● Instructions for the task
Lines from the material below that hold the string "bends" are what is needed; copy each of them.

● Exercise materials
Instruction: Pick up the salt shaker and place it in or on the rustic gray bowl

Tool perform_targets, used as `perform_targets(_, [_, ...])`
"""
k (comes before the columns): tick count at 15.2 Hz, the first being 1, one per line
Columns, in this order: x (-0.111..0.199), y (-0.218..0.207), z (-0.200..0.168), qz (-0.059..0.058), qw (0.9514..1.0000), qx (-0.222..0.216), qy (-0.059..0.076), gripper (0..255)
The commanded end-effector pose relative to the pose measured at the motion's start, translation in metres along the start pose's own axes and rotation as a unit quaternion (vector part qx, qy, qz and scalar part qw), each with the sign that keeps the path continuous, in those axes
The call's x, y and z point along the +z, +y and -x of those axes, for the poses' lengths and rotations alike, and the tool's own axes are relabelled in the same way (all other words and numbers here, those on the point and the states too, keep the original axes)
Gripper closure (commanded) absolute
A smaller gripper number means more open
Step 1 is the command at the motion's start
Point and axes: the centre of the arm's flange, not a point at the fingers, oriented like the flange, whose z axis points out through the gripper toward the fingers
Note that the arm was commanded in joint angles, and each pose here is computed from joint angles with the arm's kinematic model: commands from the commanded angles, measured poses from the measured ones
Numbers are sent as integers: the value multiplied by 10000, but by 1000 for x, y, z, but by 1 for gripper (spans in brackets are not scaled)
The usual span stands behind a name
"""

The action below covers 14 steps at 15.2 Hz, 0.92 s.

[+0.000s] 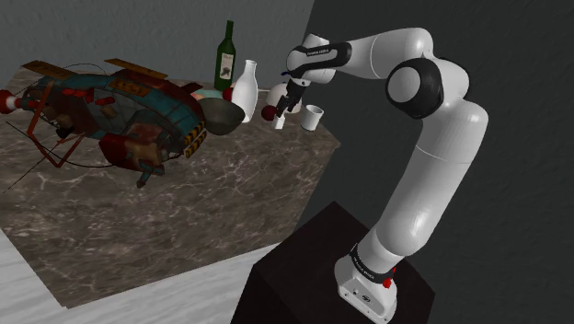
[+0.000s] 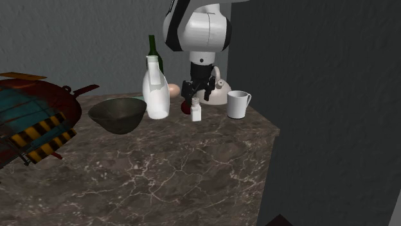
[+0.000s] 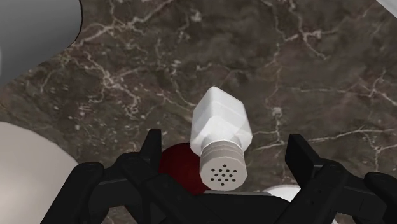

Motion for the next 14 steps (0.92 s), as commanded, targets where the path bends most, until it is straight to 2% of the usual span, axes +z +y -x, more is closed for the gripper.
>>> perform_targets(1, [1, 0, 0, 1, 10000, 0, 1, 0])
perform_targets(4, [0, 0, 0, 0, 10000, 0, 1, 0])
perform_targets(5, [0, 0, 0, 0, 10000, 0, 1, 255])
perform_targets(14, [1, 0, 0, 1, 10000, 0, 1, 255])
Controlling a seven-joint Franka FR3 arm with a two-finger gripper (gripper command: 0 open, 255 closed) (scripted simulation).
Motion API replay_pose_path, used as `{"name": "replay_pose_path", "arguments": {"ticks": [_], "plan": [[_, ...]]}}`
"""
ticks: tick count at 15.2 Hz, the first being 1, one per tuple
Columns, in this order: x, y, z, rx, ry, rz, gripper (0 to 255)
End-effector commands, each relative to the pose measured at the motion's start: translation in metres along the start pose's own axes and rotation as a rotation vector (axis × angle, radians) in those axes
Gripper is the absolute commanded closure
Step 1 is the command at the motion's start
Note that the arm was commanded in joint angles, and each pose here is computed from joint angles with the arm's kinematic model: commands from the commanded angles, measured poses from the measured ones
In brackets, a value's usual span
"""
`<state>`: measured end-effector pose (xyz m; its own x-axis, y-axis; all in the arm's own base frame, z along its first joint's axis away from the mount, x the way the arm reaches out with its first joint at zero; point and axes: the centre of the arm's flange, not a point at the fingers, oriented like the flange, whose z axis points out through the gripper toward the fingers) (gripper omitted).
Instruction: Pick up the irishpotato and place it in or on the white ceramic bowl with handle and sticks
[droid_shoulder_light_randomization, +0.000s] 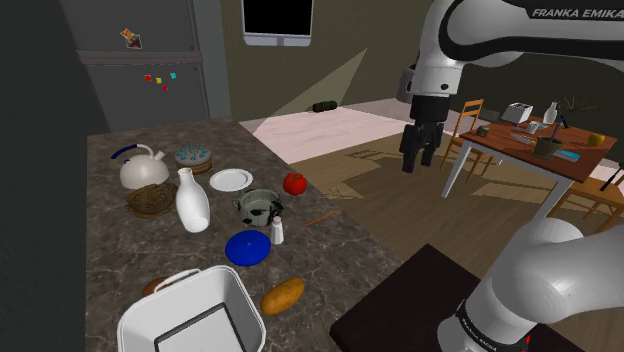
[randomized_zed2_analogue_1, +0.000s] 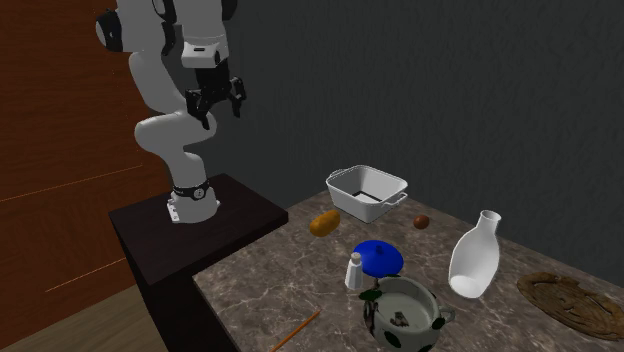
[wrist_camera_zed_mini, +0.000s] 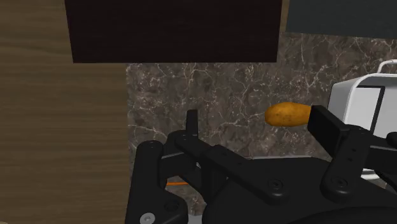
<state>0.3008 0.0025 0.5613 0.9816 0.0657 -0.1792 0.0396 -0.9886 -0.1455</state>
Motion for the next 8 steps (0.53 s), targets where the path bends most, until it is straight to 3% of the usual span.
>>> {"name": "replay_pose_path", "arguments": {"ticks": [1, 8], "plan": [[0.0, 0.0, 0.0, 0.0, 0.0, 0.0, 0], [0.055, -0.032, 0.066, -0.048, 0.021, -0.263, 0]]}}
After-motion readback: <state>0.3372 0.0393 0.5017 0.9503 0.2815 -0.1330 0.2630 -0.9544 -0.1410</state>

● Answer below
Motion for the next 14 steps (0.92 s), as commanded, targets where the path bends most, until it is straight to 2% of the usual span, axes +z +y -x, more is closed for the gripper.
Motion for the next 8 steps (0.53 s), targets where the path bends most, until it is straight to 3% of the usual span.

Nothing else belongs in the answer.